What is expected ▸ Please give back, exactly as written, the lines from the line with "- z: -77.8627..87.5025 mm" to the line with "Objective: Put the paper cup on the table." in the listing below, leaving out all pictures.

Data ▸
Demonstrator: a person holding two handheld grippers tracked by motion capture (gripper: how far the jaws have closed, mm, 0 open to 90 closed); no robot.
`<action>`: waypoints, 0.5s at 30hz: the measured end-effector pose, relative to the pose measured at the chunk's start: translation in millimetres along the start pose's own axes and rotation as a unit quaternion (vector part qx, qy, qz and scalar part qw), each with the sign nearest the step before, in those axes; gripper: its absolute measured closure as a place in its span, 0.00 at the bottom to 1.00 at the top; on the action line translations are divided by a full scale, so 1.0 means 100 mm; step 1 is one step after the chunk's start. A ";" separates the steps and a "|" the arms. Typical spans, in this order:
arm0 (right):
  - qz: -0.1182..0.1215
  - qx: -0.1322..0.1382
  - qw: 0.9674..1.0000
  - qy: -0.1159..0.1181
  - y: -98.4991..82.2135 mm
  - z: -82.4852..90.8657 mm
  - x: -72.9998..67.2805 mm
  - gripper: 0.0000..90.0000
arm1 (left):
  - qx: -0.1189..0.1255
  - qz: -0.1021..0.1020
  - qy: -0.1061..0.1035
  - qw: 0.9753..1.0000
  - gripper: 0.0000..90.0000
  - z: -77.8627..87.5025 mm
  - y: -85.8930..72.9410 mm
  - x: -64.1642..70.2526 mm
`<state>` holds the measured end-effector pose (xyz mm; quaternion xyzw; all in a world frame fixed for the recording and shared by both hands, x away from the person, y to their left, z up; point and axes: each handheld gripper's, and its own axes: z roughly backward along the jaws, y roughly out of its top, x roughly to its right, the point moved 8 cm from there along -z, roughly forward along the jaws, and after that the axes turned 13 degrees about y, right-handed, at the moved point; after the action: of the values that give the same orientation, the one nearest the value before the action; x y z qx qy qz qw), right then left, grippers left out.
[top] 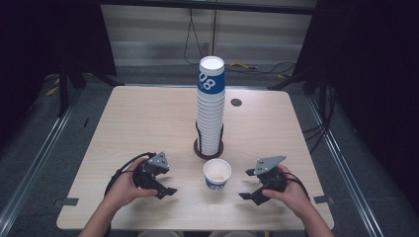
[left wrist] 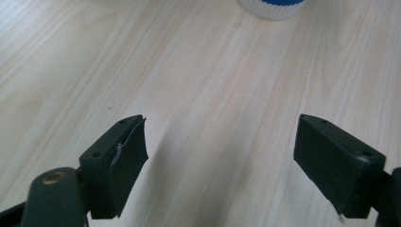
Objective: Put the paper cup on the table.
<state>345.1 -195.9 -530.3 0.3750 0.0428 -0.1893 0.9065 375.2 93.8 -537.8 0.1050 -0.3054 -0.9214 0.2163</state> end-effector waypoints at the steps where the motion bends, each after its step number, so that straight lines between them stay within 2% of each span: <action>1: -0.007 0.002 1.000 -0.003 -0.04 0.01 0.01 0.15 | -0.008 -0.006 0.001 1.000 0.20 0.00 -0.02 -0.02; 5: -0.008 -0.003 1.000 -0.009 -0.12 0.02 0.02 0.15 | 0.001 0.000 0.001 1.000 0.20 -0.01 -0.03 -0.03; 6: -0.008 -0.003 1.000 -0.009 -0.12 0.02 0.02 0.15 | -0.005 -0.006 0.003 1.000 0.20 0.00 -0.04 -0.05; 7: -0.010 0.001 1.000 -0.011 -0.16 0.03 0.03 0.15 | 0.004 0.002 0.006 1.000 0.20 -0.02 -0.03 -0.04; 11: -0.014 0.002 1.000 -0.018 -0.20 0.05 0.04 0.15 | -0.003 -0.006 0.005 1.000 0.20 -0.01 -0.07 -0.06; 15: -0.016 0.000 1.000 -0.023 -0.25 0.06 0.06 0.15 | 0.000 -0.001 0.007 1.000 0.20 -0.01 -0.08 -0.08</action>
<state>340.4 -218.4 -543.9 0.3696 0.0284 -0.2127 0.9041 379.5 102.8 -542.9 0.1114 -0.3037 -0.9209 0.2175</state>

Your solution ▸
  - z: -77.8627..87.5025 mm
  - y: -85.8930..72.9410 mm
  - x: -64.1642..70.2526 mm
`<state>` holds the measured end-effector pose (xyz mm; quaternion xyzw; all in a world frame fixed for the recording and shared by both hands, x away from the person, y to their left, z up; point and axes: each handheld gripper's, and its own axes: z roughly backward along the jaws, y roughly out of its top, x roughly to its right, the point moved 8 cm from there along -z, roughly forward along the jaws, and after that the axes turned 13 degrees about y, right-handed, at the moved point; after the action: of the values that give the same orientation, the one nearest the value before the action; x y z qx qy qz qw), right then left, grippers left out.
[top] 
[left wrist] 
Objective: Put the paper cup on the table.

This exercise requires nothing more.